Exercise details:
Search the listing for the string "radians". Copy every line that has it.
---*---
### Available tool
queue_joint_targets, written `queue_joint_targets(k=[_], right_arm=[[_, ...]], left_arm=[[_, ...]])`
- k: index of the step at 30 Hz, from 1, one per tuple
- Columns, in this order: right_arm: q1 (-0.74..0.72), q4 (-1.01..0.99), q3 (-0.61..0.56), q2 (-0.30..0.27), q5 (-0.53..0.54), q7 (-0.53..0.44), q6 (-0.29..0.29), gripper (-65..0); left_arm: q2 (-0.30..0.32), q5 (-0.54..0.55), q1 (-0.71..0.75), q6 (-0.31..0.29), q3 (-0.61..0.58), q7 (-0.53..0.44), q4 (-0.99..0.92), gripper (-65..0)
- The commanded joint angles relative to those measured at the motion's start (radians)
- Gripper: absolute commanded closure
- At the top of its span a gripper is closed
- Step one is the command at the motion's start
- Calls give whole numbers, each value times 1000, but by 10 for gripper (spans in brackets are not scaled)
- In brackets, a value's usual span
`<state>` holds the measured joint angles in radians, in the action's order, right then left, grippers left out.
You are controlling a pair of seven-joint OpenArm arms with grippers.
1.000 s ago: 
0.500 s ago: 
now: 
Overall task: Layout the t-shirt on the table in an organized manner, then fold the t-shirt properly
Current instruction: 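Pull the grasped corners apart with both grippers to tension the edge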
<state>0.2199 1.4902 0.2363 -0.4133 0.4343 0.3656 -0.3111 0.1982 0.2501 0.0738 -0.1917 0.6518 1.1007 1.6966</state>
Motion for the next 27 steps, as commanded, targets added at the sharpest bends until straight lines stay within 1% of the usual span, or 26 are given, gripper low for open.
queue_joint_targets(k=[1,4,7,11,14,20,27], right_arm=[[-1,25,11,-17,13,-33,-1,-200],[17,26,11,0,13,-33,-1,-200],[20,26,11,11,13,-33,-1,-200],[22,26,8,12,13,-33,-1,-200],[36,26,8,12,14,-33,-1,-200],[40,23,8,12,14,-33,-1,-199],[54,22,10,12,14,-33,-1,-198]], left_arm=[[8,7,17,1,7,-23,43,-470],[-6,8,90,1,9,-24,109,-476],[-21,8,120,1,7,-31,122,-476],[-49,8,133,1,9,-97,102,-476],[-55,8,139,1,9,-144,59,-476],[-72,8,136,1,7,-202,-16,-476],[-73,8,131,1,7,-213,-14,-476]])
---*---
Problem solution:
- The commanded joint angles relative to those measured at the motion's start (radians)
`<state>` holds the measured joint angles in radians, in the action's order, right then left, grippers left out.

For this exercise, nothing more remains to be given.